PHOTOS: Colorado onion farmers race to harvest onions before frost

SHAVANO VALLEY, Montrose County — Beyond cell service, nestled in the Western Slope mountains, at the end of a dirt road, farm workers raced the coming fall frost on a mid-October afternoon to pick yellow onions.

Onion farmers across Colorado knew they only had a few days, hours really, to get their crop topped, collected, bagged and stored before overnight temperatures dropped below freezing.

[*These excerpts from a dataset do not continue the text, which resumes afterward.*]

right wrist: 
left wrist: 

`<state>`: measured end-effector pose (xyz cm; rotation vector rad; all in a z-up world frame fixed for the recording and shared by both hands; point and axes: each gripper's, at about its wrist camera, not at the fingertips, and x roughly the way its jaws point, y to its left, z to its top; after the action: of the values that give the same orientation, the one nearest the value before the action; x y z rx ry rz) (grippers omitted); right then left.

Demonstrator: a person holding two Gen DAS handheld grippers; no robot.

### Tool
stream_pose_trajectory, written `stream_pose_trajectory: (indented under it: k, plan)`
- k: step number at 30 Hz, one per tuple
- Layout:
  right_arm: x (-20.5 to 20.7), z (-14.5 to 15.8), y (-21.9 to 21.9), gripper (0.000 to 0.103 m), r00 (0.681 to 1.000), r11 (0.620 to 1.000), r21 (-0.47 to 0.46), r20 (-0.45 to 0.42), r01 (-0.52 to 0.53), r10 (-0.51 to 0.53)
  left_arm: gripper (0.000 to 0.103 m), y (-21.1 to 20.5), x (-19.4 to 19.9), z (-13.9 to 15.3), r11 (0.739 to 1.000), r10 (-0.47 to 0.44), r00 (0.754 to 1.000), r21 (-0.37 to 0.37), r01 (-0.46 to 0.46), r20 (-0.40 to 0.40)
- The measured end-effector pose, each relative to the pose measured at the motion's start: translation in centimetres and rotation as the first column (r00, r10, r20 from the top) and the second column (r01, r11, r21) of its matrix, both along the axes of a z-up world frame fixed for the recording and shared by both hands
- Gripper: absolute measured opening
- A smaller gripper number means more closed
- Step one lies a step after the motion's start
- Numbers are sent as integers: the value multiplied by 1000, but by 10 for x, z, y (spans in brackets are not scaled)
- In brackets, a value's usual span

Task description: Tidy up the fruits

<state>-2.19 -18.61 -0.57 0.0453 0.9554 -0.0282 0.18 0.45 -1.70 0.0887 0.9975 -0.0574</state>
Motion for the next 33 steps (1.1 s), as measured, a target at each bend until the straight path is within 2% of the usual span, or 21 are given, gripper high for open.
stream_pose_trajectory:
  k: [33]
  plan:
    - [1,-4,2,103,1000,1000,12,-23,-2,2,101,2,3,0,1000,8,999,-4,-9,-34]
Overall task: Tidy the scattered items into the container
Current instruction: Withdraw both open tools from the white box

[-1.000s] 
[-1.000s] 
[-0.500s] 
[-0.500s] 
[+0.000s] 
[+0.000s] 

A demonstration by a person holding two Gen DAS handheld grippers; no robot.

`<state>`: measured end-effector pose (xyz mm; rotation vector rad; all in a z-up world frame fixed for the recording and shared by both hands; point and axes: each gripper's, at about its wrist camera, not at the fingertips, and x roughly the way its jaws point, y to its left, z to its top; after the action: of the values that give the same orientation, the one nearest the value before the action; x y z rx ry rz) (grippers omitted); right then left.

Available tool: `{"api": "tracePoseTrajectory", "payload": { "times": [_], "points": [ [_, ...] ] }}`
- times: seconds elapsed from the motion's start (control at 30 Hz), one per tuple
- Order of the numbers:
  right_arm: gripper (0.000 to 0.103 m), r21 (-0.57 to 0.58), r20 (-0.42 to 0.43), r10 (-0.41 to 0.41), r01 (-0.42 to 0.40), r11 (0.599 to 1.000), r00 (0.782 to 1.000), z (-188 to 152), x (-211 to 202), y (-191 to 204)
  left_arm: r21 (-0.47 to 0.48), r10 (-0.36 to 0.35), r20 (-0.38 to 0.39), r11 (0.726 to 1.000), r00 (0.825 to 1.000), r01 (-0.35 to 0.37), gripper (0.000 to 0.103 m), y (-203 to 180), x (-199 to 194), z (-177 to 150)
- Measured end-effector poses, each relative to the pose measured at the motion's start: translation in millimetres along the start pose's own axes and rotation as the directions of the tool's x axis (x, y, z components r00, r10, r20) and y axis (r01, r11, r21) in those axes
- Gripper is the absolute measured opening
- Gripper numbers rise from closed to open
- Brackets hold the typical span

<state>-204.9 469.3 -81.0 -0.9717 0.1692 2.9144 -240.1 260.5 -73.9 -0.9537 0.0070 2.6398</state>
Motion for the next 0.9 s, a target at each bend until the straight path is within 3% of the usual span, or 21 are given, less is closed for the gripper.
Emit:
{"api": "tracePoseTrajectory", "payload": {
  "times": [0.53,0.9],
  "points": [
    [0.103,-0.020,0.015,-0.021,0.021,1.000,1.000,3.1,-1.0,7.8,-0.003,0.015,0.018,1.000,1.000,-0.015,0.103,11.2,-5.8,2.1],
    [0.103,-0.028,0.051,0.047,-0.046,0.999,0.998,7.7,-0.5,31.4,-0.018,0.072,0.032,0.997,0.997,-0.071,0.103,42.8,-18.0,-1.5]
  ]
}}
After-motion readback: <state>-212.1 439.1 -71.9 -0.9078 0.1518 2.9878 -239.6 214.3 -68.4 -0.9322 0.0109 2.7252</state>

Onions can handle a little frost, but anything beyond that and a crop could be too damaged to harvest.

“It looks like Sunday night, Monday night, Tuesday night, Wednesday night it’s going to freeze, that’s why we’re on the hustle,” farmer John Harold said on Oct. 19 as his crew worked.

Harold, whose company Tuxedo Corn grows the popular Olathe Sweet brand sweet corn, was one of many producers on the Western Slope working to get yellow, white, and red onions out of the ground before that Sunday’s expected freeze.

Earlier in the month, days-long rain prevented workers from harvesting the onion fields. Some farmers hired helicopters to hover just above their fields with the intent to dry the ground so the workers could begin harvest.

“As a farmer, you can’t complain about moisture, but it sure did set us back and it’s what put us in the bind that we’re in now,” Harold said.

Colorado is one of the largest producers of onions by volume in the United States, in part due to the state’s ideal climate for growing and storing onions throughout the fall and winter months.

The National Onion Association says farmers in the United States plant approximately 125,000 acres of onions each year and produce about 6.75 billion pounds of onions annually. Colorado’s higher altitude and colder winter months keep insect and plant diseases at a minimum, thereby reducing pesticide use and ensuring high-quality onions, according to Colorado State University.

Storage onions are generally harvested and shipped from September through March, with other specialty varieties available seasonally.

In Montrose County, Harold used multiple farm crews working alternating shifts day and night to get onions from the field into a sorting center, then into 50-pound bags and onto awaiting transport trucks.

This fall, Harold said he’s expecting to move 7 million to 8 million pounds of onions to buyers ready to fill orders ahead of the Thanksgiving and Christmas holidays.

Most of the onions produced by Harold and his company are bound for restaurant suppliers who buy and ship millions of pounds of onions around the country. This year, even as water shortage issues loom over the agriculture industry in western Colorado, Harold said he’s beginning to see more seed suppliers move back to the Western Slope, which to him is a good sign that demand and production remain strong.

“We have good crops — everybody has,” he said. “Looks like good demand and good prices and we’re all excited about what we are doing, but we’re really nervous about the weather.”